Do you recruit job candidates from outside the Philadelphia/Main Line region?
Sometimes, prospective hires aren’t ready to commit to taking a position until they understand what the relocation actually means to them and their families. You provide all the details of the employment piece—salary, location, benefits, etc.—but they usually want to know what kind of housing is available, at what cost, in what proximity to work. Many prospects may need school information, too, before feeling prepared to accepting a job in a new place.
As the Main Line Relocologist, while my services (always free to your company and prospects/employees) begin with real estate, I function equally as a concierge resource answering all of their questions and providing the information they need to feel confident that a move to our area makes sense for them. My guiding principle is that “home” isn’t just your house, but your neighborhood, too, so my efforts revolve around educating your candidates and enabling them to envision the greater Main Line area as “home”. When they are convinced that they can find a home and a lifestyle here that suits them, they are more likely to accept the offer and to do so more quickly.
When you refer your clients to me, you are demonstrating that your company understands that relocating is a “big deal” with tentacles stretching far beyond the new job. You are also connecting them with a trusted partner who is invested in providing them the most helpful, positive experience possible. My recommendation is, as soon as you’ve made the job offer, provide my contact information to your prospective new employee and suggest a no-obligation home/neighborhood tour.

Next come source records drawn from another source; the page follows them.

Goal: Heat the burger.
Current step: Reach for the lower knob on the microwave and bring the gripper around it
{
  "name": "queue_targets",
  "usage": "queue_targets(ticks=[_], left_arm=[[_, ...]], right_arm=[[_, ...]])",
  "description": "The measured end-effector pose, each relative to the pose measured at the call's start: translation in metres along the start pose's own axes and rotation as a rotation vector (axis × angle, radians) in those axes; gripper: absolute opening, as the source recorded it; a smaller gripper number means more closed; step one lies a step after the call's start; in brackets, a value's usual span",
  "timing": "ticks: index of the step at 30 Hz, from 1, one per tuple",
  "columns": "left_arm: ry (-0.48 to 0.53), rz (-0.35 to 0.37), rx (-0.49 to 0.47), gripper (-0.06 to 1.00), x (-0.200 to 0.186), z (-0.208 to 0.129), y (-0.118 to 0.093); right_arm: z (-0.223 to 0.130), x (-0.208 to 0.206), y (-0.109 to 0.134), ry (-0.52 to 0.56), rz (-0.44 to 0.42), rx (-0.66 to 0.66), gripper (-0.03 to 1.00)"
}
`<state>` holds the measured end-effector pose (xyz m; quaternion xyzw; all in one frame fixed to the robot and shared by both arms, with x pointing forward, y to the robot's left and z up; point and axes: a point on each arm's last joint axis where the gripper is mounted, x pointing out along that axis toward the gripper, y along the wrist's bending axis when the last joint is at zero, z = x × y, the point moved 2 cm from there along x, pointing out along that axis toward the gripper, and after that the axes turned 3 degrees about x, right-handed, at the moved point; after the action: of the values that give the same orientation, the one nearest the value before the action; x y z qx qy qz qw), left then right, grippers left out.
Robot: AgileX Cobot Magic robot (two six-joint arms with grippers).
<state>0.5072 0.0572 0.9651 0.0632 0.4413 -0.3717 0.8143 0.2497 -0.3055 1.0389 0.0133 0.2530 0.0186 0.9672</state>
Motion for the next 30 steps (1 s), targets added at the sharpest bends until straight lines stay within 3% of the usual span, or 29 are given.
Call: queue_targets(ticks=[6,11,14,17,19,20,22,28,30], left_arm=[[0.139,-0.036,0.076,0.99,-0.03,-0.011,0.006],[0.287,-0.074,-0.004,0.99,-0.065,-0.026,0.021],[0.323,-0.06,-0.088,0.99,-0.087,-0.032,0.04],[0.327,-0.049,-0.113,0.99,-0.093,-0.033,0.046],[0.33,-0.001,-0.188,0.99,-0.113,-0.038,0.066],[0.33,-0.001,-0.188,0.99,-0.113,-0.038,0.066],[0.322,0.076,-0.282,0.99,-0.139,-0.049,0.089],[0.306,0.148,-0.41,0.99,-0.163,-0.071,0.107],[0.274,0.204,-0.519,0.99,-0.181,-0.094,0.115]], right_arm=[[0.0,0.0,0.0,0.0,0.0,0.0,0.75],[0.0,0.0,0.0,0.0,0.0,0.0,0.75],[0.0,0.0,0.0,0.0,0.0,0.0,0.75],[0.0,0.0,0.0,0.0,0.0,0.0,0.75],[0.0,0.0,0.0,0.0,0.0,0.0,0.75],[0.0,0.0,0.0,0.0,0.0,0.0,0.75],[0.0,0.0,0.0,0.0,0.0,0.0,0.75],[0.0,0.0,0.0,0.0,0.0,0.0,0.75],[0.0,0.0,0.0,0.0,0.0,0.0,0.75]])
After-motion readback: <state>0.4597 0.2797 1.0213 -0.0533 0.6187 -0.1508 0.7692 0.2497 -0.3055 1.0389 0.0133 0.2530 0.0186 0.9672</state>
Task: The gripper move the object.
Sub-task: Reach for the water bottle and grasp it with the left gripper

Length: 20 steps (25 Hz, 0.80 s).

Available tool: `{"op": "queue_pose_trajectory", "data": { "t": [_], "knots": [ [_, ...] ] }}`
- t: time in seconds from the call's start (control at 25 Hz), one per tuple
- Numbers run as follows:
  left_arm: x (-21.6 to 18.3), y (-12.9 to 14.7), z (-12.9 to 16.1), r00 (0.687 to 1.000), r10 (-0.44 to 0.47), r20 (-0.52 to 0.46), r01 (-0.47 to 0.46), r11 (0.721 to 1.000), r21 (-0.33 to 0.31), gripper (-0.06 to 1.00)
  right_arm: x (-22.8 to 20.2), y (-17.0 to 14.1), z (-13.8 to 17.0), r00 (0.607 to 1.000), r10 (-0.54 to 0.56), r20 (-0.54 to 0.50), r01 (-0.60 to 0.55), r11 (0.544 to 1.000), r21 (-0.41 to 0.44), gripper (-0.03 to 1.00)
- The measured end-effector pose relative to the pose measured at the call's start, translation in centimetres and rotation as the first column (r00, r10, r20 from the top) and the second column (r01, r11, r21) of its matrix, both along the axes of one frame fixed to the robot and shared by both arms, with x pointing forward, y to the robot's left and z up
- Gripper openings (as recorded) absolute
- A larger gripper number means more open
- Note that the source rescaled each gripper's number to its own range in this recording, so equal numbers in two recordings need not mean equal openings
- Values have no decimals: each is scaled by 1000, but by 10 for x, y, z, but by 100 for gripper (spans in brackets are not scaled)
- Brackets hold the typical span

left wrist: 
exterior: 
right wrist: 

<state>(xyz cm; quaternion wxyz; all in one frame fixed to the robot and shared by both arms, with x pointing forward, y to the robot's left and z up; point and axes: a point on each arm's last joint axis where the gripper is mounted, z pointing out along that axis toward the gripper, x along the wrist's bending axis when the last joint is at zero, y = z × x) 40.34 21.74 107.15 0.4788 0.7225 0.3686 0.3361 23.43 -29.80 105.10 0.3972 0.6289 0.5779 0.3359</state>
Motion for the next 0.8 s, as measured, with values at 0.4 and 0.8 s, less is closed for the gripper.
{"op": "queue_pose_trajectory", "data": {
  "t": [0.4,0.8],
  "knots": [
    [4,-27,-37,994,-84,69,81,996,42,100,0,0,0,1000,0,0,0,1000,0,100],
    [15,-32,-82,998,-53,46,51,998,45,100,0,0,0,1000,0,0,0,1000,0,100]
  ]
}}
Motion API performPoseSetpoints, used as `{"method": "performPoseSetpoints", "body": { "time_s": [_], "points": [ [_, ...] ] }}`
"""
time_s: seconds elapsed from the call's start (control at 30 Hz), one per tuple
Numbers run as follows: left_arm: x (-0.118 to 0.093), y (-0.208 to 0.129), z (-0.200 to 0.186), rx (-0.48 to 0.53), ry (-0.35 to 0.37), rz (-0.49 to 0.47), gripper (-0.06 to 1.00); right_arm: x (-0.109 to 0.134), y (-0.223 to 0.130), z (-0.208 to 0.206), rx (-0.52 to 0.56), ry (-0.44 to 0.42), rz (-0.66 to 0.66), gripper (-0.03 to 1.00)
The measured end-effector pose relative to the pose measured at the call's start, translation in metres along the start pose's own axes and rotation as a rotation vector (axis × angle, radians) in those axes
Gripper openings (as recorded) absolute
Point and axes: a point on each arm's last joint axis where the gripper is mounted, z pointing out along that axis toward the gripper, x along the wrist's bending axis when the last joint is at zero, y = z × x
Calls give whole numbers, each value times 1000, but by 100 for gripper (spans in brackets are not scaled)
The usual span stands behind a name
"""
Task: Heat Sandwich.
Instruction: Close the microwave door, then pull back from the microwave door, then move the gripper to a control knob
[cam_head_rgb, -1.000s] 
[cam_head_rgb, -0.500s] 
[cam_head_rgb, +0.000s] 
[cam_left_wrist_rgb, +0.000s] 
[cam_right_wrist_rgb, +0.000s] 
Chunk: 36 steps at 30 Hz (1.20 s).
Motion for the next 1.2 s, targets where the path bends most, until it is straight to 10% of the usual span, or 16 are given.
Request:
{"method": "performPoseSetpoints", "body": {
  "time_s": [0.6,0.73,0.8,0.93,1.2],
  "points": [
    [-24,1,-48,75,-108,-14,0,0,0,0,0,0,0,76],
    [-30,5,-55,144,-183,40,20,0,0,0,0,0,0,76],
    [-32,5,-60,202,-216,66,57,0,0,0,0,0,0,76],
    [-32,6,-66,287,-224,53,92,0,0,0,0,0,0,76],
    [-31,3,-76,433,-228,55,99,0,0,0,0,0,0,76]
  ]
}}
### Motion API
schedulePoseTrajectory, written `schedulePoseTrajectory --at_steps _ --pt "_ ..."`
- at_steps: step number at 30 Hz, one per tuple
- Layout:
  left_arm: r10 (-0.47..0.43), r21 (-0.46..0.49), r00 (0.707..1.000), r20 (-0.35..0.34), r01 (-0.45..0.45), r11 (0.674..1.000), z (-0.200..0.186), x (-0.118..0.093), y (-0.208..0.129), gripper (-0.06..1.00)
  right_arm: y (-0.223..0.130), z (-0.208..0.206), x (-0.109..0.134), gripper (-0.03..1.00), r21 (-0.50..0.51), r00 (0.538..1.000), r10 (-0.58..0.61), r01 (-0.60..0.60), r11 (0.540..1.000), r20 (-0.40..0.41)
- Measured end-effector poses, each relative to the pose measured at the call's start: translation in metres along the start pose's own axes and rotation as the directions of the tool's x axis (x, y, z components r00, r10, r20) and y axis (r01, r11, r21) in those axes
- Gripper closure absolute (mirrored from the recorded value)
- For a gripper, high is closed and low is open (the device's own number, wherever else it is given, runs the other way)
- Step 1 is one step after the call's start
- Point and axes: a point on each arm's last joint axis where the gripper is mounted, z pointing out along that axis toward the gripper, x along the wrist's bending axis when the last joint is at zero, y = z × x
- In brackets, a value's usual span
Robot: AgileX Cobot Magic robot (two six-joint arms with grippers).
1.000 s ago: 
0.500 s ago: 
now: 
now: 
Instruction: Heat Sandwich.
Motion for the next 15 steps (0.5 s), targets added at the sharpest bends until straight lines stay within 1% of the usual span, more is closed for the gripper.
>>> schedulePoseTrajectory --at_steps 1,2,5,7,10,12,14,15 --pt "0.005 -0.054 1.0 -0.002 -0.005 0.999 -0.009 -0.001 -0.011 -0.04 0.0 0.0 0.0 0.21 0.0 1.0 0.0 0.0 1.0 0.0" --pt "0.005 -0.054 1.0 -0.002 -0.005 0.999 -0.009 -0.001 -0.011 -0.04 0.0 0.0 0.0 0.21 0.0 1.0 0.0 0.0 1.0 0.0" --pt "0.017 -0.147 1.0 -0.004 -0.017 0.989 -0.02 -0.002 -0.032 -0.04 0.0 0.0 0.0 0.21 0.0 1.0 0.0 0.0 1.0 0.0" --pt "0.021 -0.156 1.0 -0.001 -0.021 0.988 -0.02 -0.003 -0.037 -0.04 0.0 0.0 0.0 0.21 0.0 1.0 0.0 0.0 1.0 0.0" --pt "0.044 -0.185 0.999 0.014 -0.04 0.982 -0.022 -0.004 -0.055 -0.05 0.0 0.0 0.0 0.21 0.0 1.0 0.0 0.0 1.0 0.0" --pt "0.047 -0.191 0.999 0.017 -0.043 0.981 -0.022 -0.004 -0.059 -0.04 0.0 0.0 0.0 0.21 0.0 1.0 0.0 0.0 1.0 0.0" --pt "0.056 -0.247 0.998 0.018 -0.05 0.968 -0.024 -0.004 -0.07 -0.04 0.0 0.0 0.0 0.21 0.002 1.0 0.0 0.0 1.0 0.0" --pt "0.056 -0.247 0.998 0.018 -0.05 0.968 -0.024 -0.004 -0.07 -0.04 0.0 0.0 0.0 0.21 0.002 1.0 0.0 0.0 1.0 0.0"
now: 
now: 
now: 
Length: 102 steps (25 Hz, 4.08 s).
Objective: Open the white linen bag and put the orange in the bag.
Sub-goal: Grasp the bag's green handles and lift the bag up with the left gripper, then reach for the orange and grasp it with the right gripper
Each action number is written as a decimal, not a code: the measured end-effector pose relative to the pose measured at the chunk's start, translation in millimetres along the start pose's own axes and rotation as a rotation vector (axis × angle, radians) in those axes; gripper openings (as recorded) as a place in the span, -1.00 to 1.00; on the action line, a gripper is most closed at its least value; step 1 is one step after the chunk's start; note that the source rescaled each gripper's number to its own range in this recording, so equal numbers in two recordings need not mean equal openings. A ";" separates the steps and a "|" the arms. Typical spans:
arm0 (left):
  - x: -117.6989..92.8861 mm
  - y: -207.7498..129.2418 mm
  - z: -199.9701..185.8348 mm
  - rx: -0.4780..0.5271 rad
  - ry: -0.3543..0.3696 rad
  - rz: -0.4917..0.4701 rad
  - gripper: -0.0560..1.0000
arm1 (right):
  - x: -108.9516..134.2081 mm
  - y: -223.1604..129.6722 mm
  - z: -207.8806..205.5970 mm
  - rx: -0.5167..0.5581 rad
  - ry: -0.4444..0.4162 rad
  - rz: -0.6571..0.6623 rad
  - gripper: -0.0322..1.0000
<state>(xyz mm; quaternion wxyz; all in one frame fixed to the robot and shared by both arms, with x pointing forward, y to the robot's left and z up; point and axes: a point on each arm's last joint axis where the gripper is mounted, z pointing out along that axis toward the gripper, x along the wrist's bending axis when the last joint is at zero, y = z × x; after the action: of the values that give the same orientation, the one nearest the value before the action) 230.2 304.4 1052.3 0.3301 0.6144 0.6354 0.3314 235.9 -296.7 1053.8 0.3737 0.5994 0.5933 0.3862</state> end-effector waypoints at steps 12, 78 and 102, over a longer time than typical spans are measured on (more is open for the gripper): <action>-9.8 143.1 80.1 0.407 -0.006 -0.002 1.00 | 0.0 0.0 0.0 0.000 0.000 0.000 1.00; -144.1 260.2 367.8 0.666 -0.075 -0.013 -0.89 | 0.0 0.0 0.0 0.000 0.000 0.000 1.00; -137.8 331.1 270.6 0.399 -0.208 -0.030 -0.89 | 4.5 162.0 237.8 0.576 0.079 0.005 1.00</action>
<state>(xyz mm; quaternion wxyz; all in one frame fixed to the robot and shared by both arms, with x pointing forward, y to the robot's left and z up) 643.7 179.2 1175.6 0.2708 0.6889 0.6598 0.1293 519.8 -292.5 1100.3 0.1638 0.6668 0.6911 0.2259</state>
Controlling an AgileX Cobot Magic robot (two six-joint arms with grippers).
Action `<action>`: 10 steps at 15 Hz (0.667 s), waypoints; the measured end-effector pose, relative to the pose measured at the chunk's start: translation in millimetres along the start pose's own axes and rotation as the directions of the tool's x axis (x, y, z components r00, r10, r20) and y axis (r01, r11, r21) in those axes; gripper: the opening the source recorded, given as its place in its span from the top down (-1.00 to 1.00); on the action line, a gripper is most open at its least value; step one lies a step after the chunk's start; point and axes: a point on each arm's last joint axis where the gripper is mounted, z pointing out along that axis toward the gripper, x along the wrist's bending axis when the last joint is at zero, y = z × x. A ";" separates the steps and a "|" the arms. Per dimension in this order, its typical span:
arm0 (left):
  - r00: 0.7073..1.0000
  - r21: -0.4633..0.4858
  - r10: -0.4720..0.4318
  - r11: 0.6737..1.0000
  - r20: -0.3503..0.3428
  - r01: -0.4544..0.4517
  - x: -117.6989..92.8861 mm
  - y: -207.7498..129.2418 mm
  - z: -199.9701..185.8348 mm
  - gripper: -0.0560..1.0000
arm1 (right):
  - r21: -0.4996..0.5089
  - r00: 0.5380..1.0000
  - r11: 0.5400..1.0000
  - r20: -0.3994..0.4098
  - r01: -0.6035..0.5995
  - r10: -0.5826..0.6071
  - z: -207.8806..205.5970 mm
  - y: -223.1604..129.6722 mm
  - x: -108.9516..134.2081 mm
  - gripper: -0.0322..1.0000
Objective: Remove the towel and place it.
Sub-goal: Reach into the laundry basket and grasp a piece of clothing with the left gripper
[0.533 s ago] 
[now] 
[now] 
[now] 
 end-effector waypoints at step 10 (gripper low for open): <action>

If the candidate chooses to contact me (or, if you prefer, you can provide me his/her information and I can initiate a conversation), I will discuss budget, time frame, home criteria, commuting requirements, potential school concerns and answer any questions. I will also email him/her my Main Line Moving Manual which includes my Main Line Neighborhood Guide (introducing several of our individual communities), my Home Buying 101 primer, a section about the idiosyncrasies of our area (including our unusual school district boundaries and damp basements), and much more.
I will begin by sending MLS listings that meet the parameters we’ve discussed and we will eventually start looking at properties in person. Sometimes a candidate wants to take this step prior to accepting (I call these outings “home/neighborhood tours”, as the prospect is not prepared to buy until after he’s taken the job). Once the position has been accepted, I’ll work with your new employee to identify the properties most likely to work and guide him or her through the entire home buying process.
My relationship with your employee does not end once settlement has occurred. Remember, your recent hire is new to the area. Not only might he or she need a referral for a stone mason or an electrician, but also maybe for a tailor or orthodontist. I encourage all of my clients to call me for any kind of referral, at any time. My relocating buyers, in particular, have indicated that knowing that they can call me for whatever information they need (even after the sale) has been a comforting bonus of working with me as a real estate agent. Please click here to read testimonials.
Since the seller pays the buyer broker commission (except in certain for-sale-by-owner property situations), there is never any cost to your company or employee for my services.